# Required action
The answer is to be all of the data below, reproduced exactly.

BEGIN

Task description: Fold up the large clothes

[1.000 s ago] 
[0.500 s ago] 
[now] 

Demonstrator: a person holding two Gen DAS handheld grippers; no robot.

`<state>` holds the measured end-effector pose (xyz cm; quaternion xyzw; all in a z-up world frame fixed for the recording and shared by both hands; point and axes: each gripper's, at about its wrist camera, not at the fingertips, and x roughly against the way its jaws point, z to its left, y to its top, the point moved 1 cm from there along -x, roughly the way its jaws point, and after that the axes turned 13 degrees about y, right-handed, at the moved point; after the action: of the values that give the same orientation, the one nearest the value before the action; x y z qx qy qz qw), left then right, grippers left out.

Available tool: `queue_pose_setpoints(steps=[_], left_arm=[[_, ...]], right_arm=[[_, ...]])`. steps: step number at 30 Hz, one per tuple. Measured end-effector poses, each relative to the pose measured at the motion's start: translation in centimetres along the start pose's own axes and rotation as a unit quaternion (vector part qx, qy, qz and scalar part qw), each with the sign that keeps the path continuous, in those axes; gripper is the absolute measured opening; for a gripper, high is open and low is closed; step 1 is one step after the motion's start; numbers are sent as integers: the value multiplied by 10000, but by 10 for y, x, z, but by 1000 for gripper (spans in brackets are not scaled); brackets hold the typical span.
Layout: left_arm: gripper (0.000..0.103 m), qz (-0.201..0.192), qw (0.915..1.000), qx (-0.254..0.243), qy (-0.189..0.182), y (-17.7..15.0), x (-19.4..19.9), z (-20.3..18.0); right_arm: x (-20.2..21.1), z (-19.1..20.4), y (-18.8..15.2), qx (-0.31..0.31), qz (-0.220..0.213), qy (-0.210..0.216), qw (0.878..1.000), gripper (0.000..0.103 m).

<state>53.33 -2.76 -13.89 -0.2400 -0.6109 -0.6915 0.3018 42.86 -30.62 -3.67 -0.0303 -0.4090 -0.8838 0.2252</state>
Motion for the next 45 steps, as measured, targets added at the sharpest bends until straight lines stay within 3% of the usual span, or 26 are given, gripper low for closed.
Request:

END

# Result of the task
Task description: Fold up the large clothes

[1.000 s ago] 
[0.500 s ago] 
[now] 

Demonstrator: a person holding two Gen DAS handheld grippers; no robot.

`<state>` holds the measured end-effector pose (xyz cm; quaternion xyzw; all in a z-up world frame fixed for the recording and shared by both hands; point and axes: each gripper's, at about its wrist camera, not at the fingertips, and x roughly against the way its jaws point, z to its left, y to its top, the point moved 1 cm from there along -x, roughly the way its jaws point, and after that the axes turned 13 degrees about y, right-handed, at the moved point; after the action: of the values that give the same orientation, the one nearest the value before the action; x y z qx qy qz qw), left then right, grippers left out.

Available tool: `queue_pose_setpoints(steps=[_], left_arm=[[_, ...]], right_arm=[[_, ...]])`. steps: step number at 30 Hz, one per tuple. Measured end-effector poses, each relative to the pose measured at the motion's start: translation in centimetres along the start pose's own axes and rotation as a unit quaternion (vector part qx, qy, qz and scalar part qw), each with the sign that keeps the path continuous, in those axes; gripper is the absolute measured opening; for a gripper, high is open and low is closed; step 1 is one step after the motion's start; numbers are sent as integers: the value multiplied by 10000, but by 10 for y, x, z, but by 1000 for gripper (spans in brackets are not scaled); brackets hold the typical span.
Layout: left_arm: gripper (0.000..0.103 m), qz (-0.201..0.192), qw (0.915..1.000), qx (-0.254..0.243), qy (-0.189..0.182), y (-17.7..15.0), x (-19.4..19.9), z (-20.3..18.0); right_arm: x (-20.2..21.1), z (-19.1..20.4), y (-18.8..15.2), qx (-0.31..0.31), qz (-0.220..0.213), qy (-0.210..0.216), qw (0.878..1.000), gripper (0.000..0.103 m).

<state>53.33 -2.76 -13.89 -0.2400 -0.6109 -0.6915 0.3018 42.86 -30.62 -3.67 -0.0303 -0.4090 -0.8838 0.2252</state>
Motion for the next 45 steps, as measured, targets added at the sharpest bends until straight lines stay within 3% of the usual span, or 26 are given, gripper low for closed.
Request:

With this, the answer is done.